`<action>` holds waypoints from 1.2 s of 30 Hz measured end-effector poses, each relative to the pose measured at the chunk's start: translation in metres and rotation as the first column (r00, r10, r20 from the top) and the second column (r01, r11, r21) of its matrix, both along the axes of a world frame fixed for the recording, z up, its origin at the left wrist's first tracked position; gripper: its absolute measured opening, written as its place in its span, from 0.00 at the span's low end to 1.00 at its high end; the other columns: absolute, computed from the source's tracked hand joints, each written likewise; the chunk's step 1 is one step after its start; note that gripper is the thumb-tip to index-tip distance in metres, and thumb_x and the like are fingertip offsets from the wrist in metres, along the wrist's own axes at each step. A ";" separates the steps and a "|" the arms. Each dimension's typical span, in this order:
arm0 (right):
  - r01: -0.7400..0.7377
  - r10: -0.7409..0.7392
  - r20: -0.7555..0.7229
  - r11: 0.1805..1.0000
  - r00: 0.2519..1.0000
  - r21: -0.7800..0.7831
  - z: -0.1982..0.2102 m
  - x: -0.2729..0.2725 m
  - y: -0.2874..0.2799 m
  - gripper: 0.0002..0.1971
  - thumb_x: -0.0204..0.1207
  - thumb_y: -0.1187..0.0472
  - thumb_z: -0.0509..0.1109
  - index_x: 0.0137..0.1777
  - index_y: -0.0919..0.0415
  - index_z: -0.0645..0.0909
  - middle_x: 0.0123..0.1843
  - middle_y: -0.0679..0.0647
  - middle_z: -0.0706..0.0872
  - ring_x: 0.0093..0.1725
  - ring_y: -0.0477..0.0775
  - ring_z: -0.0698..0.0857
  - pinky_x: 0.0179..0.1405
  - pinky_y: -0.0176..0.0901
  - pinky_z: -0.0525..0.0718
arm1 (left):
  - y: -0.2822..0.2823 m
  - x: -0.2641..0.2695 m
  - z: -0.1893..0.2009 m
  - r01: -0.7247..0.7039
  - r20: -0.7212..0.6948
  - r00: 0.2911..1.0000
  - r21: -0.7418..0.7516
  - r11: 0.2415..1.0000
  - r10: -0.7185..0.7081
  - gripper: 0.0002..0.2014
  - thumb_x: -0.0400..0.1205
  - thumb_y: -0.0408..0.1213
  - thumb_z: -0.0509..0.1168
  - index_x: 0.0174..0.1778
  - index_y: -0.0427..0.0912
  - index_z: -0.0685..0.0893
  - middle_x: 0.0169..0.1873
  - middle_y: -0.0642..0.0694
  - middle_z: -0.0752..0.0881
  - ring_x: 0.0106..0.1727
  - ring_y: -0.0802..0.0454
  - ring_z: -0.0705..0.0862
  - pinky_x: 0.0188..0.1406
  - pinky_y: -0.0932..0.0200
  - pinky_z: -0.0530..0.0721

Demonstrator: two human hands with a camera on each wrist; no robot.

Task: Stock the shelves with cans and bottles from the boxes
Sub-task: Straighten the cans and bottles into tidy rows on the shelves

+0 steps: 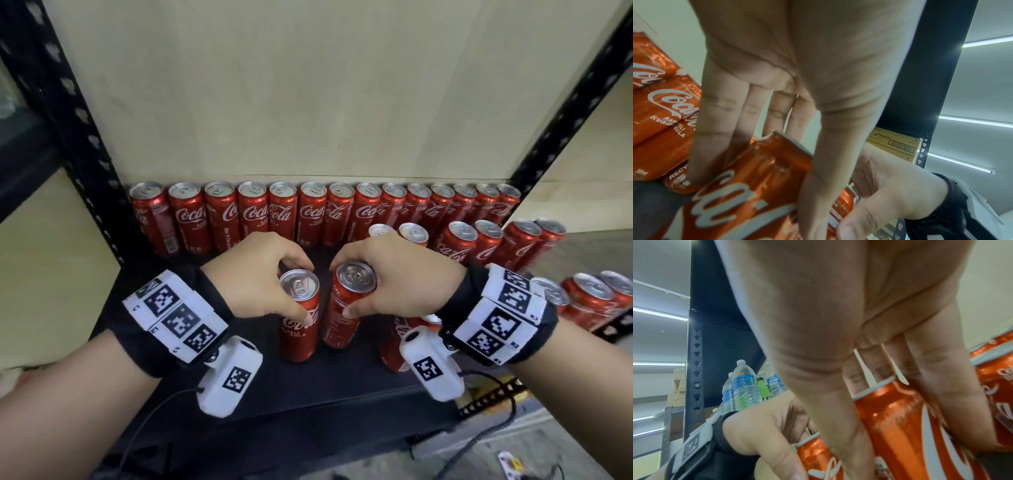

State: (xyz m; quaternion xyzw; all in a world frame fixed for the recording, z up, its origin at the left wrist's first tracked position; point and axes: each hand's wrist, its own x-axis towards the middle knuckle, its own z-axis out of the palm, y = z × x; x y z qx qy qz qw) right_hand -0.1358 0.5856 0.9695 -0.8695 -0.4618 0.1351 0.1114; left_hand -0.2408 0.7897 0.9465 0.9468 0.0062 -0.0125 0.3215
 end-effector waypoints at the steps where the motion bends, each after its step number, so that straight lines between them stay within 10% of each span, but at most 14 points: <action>1: -0.001 0.001 -0.007 1.000 1.000 -0.006 -0.002 -0.001 -0.002 0.31 0.63 0.43 0.86 0.66 0.44 0.81 0.57 0.39 0.86 0.55 0.40 0.85 0.57 0.46 0.87 | -0.002 0.001 -0.002 0.010 0.009 1.000 0.004 1.000 -0.010 0.32 0.57 0.51 0.89 0.57 0.53 0.90 0.42 0.62 0.90 0.44 0.71 0.87 0.47 0.66 0.87; 36: -0.096 0.094 -0.037 0.994 0.995 -0.048 -0.019 -0.011 -0.026 0.30 0.61 0.41 0.86 0.63 0.45 0.86 0.53 0.39 0.89 0.49 0.38 0.87 0.51 0.43 0.88 | -0.029 0.000 -0.012 0.100 -0.029 0.995 -0.023 0.995 -0.100 0.29 0.53 0.55 0.89 0.47 0.55 0.89 0.38 0.59 0.90 0.38 0.69 0.87 0.40 0.60 0.89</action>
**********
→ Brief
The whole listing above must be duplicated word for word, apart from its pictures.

→ Expected answer
`<action>` holds waypoints from 1.2 s of 30 Hz measured end-effector poses, each relative to the pose measured at the chunk's start: translation in metres and rotation as the first column (r00, r10, r20 from the top) and the second column (r01, r11, r21) of its matrix, both along the axes of a world frame fixed for the recording, z up, its origin at the left wrist's first tracked position; gripper: its absolute measured opening, written as its place in its span, from 0.00 at the span's low end to 1.00 at its high end; the other columns: absolute, computed from the source's tracked hand joints, each written likewise; the chunk's step 1 is one step after its start; note that gripper is the thumb-tip to index-tip distance in metres, and thumb_x and the like are fingertip offsets from the wrist in metres, along the wrist's own axes at each step. A ";" separates the steps and a "|" the arms. Each dimension's typical span, in this order:
arm0 (right):
  - r01: -0.7400..0.7377
  - r10: -0.7409..0.7392
  - r20: -0.7555..0.7229
  - r11: 0.1805..1.0000
  - r00: 0.2519..1.0000
  - r21: -0.7800..0.7831
  - z: -0.1982..0.2102 m
  - x: -0.2729..0.2725 m
  - y: -0.2874..0.2799 m
  - gripper: 0.0002..0.1971
  - thumb_x: -0.0204..0.1207
  - thumb_y: -0.1187..0.0472
  - thumb_z: -0.0509..0.1109
  - index_x: 0.0137..0.1777
  - index_y: -0.0919..0.0415
  - index_z: -0.0645..0.0909
  - middle_x: 0.0123..0.1843
  - middle_y: -0.0679..0.0647
  - middle_z: -0.0706..0.0872
  - ring_x: 0.0093..0.1725
  - ring_y: -0.0477..0.0775
  - ring_z: -0.0698..0.0857
  - pinky_x: 0.0179..0.1405
  - pinky_y: -0.0176..0.0901
  - pinky_z: -0.0525..0.0718
arm1 (left):
  - y: -0.2822..0.2823 m
  - x: -0.2641..0.2695 m
  - z: -0.1893..0.2009 m
  - r01: -0.7247..0.7039
  - r20: -0.7212..0.6948
  - r00: 0.2911..1.0000
  - r21: -0.7418..0.7516
  - r11: 0.2415..1.0000
  - r10: -0.7185..0.7081
  - gripper: 0.0002..0.2014
  - thumb_x: -0.0400..0.1205
  - thumb_y: -0.0408..0.1213
  - thumb_z: -0.0509..0.1168
  - index_x: 0.0174..0.1778
  - index_y: -0.0427..0.0912
  - index_z: -0.0685..0.0893
  - middle_x: 0.0169..0.1873
  - middle_y: -0.0642..0.0694
  - middle_z: -0.0752..0.0881
  - ring_x: 0.0106..0.1727
  - ring_y: -0.0802..0.0454
  - ring_z: -0.0705..0.0862
  - pinky_x: 0.0188..0.1406
  - pinky_y: -0.0932..0.0200
  - pinky_z: -0.0530..0.0721

Demonstrator: two human hands with a camera on each wrist; no robot.

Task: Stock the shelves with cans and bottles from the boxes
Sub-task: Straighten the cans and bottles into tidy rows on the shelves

+0 steps: 

State: (xyz m; quaternion xyzw; all in a world frame fixed for the recording, z up, its origin at the left wrist's first tracked position; point and axes: each hand's wrist, its own x-axis towards the middle knuckle, its own z-axis out of the palm, y = z × x; x y z qx qy qz qw) right_hand -0.1358 0.5856 0.9695 -0.8695 -0.4618 0.1351 0.1114; left_hand -0.2408 0.7897 0.9465 0.9468 0.0062 -0.0125 0.3215
 end-effector waypoints at the steps where the motion bends, each after its step number, so that straight lines between them stay within 10% of each span, but at most 14 points: <action>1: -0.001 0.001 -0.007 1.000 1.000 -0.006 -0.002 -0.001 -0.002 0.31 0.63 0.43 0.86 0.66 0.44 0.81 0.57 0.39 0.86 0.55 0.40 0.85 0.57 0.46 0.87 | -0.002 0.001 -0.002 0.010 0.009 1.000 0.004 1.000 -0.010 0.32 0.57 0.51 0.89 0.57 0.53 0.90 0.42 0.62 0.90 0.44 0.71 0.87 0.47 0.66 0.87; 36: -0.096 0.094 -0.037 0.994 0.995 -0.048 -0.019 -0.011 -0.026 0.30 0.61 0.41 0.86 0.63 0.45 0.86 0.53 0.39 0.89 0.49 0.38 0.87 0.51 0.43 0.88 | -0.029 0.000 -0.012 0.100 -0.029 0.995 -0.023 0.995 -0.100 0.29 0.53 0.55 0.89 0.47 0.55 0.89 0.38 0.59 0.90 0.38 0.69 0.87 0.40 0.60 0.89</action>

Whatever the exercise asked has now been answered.